There is a pleasure in simply being alive and embracing experience as it comes. There is a pleasure that walks hand-in-hand with this wrenching pain in my chest, the persistent ache in my throat, and the weight of an uncertain future sitting in my pelvis.
These feelings remind me I am alive, and that I have a chance. Even if nothing else, a chance to feel my lungs fill with air, and release. Just one more time. And then, graciously, again. And again. And again.
I don’t believe there is anything we are objectively “supposed” to do or be or become as humans. There is nothing wrong with the world. It is full of pain, and yes, it is (in my opinion) one of the greatest pleasures to alleviate that pain when we can. This is the vantage point from which I am learning to approach my life.
I make art because expressing my pain feels good. I do what I can to help others in pain because helping others feels good, even when it’s inconvenient. I am working on decolonizing my mind because dethroning the old white man, the cop, the wife-beater, the angry white-bearded god, the sexy white Jesus, and the compliant, selfish, weak white woman in my head feels good.
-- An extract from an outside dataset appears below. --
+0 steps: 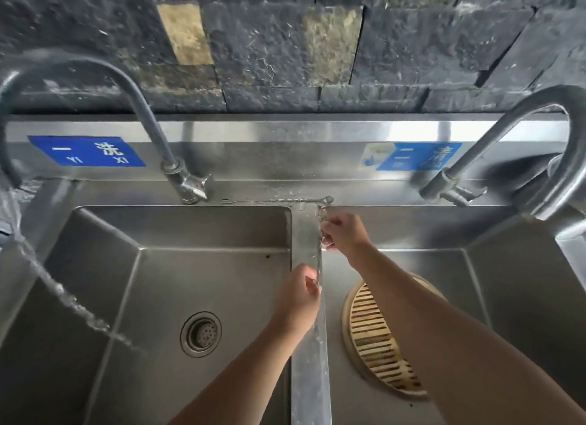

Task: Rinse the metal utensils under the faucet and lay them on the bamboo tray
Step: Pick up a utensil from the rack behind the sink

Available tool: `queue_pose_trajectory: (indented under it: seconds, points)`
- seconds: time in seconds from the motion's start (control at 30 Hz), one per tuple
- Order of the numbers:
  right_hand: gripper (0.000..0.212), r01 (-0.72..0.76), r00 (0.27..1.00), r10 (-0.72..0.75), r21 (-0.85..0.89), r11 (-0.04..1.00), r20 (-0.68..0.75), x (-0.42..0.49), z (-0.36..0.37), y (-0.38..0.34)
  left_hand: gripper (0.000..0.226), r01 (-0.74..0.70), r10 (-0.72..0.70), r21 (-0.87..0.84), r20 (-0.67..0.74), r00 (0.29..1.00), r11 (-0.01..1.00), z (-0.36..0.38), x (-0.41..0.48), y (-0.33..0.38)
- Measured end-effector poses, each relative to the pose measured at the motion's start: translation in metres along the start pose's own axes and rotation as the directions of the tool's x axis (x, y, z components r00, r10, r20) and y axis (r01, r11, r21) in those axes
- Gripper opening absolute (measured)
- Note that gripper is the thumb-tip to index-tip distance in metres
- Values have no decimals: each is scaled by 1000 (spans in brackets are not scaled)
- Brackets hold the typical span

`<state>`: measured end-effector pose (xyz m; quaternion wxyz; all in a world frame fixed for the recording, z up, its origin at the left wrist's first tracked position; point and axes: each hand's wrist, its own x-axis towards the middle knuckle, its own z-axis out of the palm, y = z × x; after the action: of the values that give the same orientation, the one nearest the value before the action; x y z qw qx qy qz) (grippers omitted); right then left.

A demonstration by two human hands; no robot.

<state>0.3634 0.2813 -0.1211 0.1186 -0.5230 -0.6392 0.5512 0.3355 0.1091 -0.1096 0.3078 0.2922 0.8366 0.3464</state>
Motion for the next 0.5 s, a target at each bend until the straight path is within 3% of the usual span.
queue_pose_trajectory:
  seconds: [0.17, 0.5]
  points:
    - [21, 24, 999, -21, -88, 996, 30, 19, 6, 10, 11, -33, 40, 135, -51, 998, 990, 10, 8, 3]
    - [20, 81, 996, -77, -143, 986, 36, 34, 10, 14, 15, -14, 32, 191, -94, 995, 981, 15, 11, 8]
I don’t believe in good people and bad people. I believe in people who know how to find (and create) pleasure in anything, and people who know how to find (and create) misery in anything. I am both. But misery is nothing to live for. The part of me who obsessively miserifies my life is dying, leaving only the part of me who lives to find pleasure in everything.
Dying hurts a lot. It hurts to let go. It hurts to say goodbye to a version of myself, and realize it wasn’t me who left, but an illusion of me. I have died again and again, but I am still breathing. I am still alive. My body is now a garden full of sprouts poking through dead leaves and flowers. My body is a graveyard where the dead still talk at night. My body is a glass stained with wine from yesterday’s supper.
But death, and the emptiness on its heels, is only a season. The flowers will bloom again over gracefully forgotten graves, and the washing of the glass will only serve as a reminder of its purpose: to be filled, emptied, filled again, and emptied again, until it is no longer needed.
I choose to embrace death as pleasure, exhale, and orgasm: release.
After all, climax is pleasurable because it temporarily transcends our menial experience. It is temporal, and therefore limited. Value is almost always defined by limitation. Time is so valuable because we are only given so much of it. Life is valuable because of how quickly it can be over. Our bodies are valuable for how fragile they are.
Just as the entire body constricts before a climax, being human is so beautiful because of how wildly limited we are. And maybe, when the human ends, we will realize death is truly an orgasmic release, and we will know, even if only for a moment, what it is like to be truly unbounded.
Until then, Death, tease me every day like a lover. Kiss your way slowly down my neck, shoulders, and spine. Let me anticipate you, and taste you slowly. Let me savor you. Give me time to give you every part of myself. Even your lightest touch leaves me in the throes of ecstasy—I can only imagine what it will feel like when you finally come for me.